_Directions_
Your task is to transcribe the data in full.

-- Data section follows --

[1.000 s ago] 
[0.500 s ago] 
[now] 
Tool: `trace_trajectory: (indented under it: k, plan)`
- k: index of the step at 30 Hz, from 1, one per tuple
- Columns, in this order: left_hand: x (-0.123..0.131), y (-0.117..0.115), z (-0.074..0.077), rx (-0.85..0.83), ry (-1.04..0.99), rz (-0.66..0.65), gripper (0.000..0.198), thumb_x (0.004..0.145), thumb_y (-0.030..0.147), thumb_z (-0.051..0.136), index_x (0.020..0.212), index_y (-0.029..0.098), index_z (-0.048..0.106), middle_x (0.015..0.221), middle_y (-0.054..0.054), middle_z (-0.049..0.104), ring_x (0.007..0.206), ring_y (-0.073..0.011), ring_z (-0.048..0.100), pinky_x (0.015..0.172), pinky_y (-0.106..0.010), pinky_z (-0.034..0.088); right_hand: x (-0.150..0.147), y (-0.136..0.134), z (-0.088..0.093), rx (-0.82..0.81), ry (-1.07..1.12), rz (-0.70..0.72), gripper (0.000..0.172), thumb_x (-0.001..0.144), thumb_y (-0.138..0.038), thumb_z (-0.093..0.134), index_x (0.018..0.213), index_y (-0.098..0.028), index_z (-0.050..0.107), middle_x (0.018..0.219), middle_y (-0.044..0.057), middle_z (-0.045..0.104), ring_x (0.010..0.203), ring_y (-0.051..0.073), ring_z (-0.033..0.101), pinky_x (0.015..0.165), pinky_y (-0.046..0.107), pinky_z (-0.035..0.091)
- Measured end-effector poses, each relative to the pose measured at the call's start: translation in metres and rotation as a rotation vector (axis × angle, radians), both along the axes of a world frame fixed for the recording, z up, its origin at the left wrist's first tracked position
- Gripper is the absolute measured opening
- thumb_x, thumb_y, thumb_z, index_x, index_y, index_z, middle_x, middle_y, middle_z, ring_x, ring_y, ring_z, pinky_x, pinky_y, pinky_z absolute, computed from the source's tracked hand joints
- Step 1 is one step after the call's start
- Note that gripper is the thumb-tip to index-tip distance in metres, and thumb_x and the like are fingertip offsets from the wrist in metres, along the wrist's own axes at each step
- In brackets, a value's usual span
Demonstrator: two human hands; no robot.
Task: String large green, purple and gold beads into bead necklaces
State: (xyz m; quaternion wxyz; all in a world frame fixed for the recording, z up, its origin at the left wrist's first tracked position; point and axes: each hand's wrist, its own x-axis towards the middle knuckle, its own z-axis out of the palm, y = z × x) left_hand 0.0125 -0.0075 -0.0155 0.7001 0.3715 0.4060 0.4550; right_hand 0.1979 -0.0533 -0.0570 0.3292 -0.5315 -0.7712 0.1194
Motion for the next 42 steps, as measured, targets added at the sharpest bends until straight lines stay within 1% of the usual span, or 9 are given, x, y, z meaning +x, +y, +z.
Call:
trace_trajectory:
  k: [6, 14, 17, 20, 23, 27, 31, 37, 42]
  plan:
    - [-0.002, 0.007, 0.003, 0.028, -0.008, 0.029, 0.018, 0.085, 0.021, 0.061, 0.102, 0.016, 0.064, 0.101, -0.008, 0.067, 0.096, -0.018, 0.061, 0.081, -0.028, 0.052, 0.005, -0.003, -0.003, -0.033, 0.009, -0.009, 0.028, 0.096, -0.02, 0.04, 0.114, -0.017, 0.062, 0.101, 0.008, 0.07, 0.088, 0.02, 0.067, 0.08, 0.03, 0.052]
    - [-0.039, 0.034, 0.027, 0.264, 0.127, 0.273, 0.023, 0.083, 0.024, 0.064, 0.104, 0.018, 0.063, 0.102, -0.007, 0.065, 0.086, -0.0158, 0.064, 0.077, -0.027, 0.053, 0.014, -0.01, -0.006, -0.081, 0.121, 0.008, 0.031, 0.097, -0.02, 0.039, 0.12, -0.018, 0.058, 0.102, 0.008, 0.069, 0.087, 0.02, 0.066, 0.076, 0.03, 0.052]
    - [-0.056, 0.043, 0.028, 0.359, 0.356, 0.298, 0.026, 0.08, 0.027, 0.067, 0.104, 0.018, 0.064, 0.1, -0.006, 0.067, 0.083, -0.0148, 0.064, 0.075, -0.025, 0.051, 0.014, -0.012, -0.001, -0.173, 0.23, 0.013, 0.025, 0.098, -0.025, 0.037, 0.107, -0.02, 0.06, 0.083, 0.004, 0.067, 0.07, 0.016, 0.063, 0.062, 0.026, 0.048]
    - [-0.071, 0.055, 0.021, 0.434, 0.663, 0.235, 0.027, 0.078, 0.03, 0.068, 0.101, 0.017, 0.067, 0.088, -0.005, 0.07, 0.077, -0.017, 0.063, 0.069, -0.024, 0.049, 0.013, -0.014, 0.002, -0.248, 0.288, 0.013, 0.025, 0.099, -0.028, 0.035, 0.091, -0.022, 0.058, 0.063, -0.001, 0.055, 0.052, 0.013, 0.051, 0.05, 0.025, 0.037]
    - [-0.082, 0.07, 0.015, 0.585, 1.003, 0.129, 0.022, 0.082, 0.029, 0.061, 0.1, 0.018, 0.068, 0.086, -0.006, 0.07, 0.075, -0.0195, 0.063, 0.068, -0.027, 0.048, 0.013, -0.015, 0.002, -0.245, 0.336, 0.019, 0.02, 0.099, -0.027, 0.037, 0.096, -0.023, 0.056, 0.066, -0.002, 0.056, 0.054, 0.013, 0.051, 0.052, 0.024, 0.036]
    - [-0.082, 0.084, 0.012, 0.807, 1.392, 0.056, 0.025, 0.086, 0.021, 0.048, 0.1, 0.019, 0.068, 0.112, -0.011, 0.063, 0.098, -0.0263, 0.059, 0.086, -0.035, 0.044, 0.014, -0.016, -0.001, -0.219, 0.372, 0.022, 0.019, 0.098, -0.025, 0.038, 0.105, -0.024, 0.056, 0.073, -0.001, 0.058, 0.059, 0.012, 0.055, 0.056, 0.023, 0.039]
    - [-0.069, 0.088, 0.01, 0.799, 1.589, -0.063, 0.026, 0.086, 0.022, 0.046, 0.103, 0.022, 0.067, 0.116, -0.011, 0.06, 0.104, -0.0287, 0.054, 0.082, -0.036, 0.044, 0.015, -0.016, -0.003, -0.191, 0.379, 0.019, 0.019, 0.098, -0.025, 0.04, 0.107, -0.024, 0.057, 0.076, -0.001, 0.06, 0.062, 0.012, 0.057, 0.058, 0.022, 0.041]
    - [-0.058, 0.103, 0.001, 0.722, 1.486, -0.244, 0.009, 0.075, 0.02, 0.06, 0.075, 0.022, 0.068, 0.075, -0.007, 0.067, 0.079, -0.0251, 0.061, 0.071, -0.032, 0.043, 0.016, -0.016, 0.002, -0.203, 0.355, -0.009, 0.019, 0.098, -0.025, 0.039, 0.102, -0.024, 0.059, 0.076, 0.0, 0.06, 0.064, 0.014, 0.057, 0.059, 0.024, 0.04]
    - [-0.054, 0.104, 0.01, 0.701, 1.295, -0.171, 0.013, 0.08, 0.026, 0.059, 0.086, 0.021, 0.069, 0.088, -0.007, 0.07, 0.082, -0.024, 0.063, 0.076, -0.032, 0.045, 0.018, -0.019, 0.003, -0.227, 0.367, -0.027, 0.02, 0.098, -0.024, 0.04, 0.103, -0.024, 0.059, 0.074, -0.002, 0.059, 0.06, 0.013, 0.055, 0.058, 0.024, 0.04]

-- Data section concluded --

_Response for this exercise_
[1.000 s ago] 
[0.500 s ago] 
[now] 
Tool: `trace_trajectory: (indented under it: k, plan)`
- k: index of the step at 30 Hz, from 1, one per tuple
- Columns, in this order: left_hand: x (-0.123..0.131), y (-0.117..0.115), z (-0.074..0.077), rx (-0.85..0.83), ry (-1.04..0.99), rz (-0.66..0.65), gripper (0.000..0.198), thumb_x (0.004..0.145), thumb_y (-0.030..0.147), thumb_z (-0.051..0.136), index_x (0.020..0.212), index_y (-0.029..0.098), index_z (-0.048..0.106), middle_x (0.015..0.221), middle_y (-0.054..0.054), middle_z (-0.049..0.104), ring_x (0.007..0.206), ring_y (-0.073..0.011), ring_z (-0.048..0.100), pinky_x (0.015..0.172), pinky_y (-0.106..0.010), pinky_z (-0.034..0.088); right_hand: x (-0.150..0.147), y (-0.136..0.134), z (-0.088..0.093), rx (-0.82..0.81), ry (-1.07..1.12), rz (-0.70..0.72), gripper (0.000..0.172), thumb_x (-0.001..0.144), thumb_y (-0.138..0.038), thumb_z (-0.093..0.134), index_x (0.018..0.213), index_y (-0.098..0.028), index_z (-0.050..0.107), middle_x (0.018..0.219), middle_y (-0.044..0.057), middle_z (-0.045..0.104), ring_x (0.010..0.203), ring_y (-0.051..0.073), ring_z (-0.033..0.101), pinky_x (0.015..0.165), pinky_y (-0.046..0.107), pinky_z (-0.035..0.091)
- Measured end-effector poses, each relative to the pose measured at the call's start: translation in metres and rotation as a rotation vector (axis × angle, radians), both along the axes of a world frame fixed for the recording, z up, its origin at the left wrist's first tracked position
- Gripper is the absolute measured opening
- thumb_x, thumb_y, thumb_z, index_x, index_y, index_z, middle_x, middle_y, middle_z, ring_x, ring_y, ring_z, pinky_x, pinky_y, pinky_z absolute, computed from the source's tracked hand joints
- Step 1 is one step after the call's start
- Note that gripper is the thumb-tip to index-tip distance in metres, and thumb_x and the like are fingertip offsets from the wrist in metres, along the wrist's own axes at each step
- In brackets, a value's usual span
Demonstrator: two human hands; no robot.
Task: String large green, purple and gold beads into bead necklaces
State: (xyz m; quaternion wxyz; all in a world frame fixed for the recording, z up, its origin at the left wrist's first tracked position; point and axes: each hand's wrist, its own x-axis towards the middle knuckle, its own z-axis out of the palm, y = z × x) left_hand 0.0125 -0.0075 -0.0155 0.7001 0.3715 0.4060 0.4550; right_hand 0.1979 -0.0533 -0.0570 0.3292 -0.5315 -0.7712 0.1194
Motion for the next 42 steps, as measured, targets added at the sharpest bends until straight lines stay within 1% of the usual span, or 9 are given, x, y, z meaning +x, +y, +z.
Call:
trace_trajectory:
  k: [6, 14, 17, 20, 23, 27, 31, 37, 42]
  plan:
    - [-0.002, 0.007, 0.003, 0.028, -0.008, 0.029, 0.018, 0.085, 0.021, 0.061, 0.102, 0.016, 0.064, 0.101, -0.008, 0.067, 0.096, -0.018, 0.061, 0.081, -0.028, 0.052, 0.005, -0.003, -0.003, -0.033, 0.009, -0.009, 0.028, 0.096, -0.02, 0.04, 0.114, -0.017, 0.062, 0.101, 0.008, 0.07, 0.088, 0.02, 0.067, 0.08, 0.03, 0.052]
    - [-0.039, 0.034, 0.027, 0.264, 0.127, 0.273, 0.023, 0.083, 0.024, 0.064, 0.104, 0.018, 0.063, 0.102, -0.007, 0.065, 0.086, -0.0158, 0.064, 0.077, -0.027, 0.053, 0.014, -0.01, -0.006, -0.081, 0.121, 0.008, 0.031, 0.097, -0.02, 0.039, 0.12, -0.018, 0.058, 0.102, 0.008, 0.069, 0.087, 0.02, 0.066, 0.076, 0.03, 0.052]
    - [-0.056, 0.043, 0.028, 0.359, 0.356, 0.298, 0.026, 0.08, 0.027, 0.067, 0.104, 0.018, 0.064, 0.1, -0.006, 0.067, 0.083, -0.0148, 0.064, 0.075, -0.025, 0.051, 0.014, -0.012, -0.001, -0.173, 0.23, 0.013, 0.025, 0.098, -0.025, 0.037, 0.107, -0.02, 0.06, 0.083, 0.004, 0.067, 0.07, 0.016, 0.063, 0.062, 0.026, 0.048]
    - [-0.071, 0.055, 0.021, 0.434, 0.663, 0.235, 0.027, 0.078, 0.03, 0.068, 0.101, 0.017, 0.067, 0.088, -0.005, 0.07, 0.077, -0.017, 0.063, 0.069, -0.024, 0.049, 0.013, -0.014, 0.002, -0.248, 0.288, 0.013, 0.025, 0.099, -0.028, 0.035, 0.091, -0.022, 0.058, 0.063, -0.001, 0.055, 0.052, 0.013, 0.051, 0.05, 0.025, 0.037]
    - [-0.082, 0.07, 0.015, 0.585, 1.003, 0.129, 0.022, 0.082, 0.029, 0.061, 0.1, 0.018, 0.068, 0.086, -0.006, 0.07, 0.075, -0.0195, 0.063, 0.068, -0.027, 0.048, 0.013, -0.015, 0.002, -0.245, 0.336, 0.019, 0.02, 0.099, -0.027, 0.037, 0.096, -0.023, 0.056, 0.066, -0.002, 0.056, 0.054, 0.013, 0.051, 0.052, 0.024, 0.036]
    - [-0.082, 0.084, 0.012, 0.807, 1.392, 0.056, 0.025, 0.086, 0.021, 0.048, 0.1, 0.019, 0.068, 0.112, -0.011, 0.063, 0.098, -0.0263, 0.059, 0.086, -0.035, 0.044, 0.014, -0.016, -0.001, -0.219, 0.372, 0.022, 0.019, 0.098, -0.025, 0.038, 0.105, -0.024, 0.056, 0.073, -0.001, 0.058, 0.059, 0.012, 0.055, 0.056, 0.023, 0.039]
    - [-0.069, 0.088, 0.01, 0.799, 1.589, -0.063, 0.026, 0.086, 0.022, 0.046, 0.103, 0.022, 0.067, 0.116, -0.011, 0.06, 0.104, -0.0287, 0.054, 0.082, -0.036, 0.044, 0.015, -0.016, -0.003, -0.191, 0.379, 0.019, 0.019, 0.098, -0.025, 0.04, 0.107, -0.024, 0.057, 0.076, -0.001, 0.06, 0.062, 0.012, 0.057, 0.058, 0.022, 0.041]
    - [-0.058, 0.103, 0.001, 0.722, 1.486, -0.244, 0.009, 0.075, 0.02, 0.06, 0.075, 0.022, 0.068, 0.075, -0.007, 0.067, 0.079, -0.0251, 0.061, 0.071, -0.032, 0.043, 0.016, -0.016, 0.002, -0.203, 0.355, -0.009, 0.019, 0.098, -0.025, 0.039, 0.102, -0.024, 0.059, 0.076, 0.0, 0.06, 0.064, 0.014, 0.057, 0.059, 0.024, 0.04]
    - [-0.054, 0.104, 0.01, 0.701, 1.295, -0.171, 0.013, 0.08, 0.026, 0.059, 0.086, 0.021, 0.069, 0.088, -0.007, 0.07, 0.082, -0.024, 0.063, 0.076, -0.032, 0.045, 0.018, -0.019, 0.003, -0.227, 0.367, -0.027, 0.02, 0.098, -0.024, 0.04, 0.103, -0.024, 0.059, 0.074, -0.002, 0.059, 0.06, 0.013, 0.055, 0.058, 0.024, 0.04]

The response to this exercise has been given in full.